§ TASK DESCRIPTION
Looking at the listing beneath, work out how many lines hold "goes" and report only that figure.
* * * * * * *
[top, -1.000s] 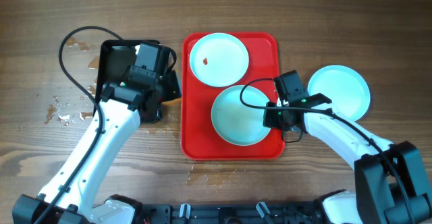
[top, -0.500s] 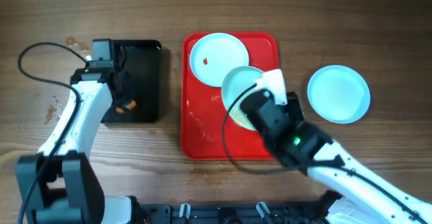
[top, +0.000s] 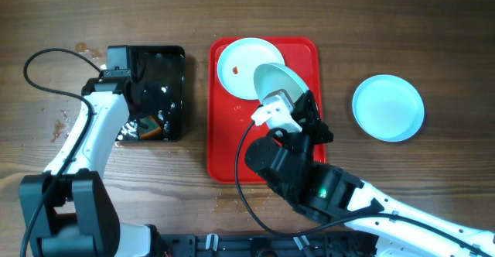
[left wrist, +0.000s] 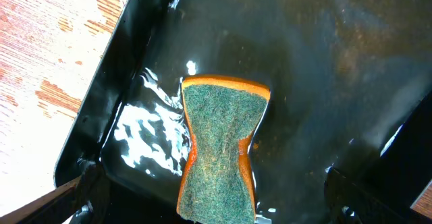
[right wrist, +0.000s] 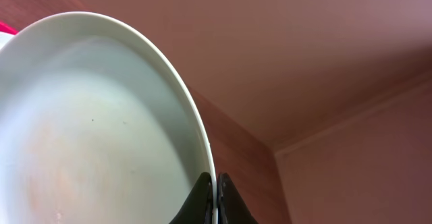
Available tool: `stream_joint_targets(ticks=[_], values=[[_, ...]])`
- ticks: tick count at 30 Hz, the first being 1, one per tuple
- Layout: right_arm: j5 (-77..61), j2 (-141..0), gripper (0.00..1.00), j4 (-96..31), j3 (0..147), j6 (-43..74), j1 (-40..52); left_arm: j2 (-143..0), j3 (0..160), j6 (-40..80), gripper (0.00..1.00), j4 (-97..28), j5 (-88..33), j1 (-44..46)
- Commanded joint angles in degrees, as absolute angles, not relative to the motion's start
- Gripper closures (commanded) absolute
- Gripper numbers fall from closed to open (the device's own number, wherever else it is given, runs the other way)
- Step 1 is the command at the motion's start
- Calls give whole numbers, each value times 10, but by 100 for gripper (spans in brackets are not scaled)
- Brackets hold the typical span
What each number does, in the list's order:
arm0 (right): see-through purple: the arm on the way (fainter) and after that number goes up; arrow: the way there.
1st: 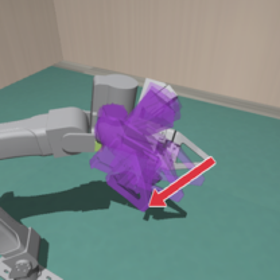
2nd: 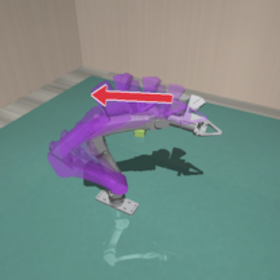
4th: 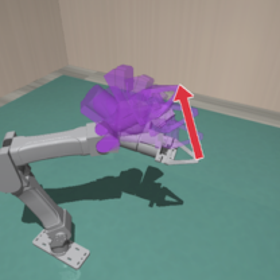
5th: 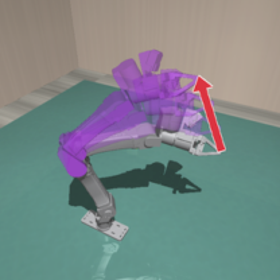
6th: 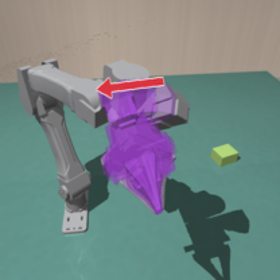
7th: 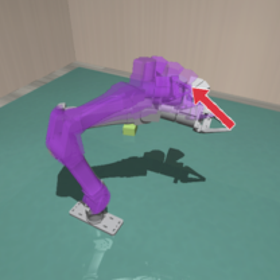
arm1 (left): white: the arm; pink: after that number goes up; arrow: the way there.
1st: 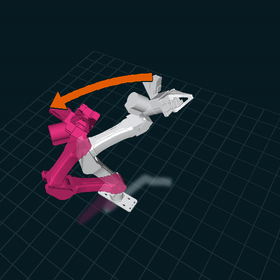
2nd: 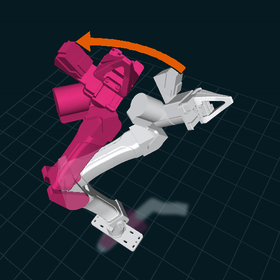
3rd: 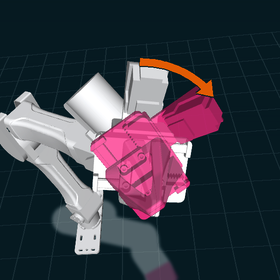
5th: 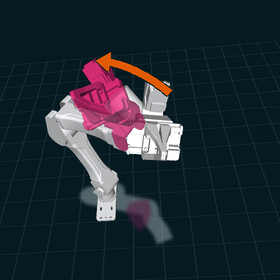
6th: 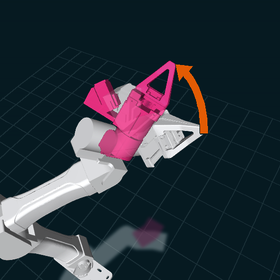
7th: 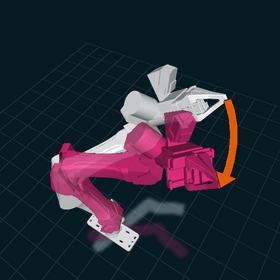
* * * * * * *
§ SOLUTION TO THE PROBLEM
2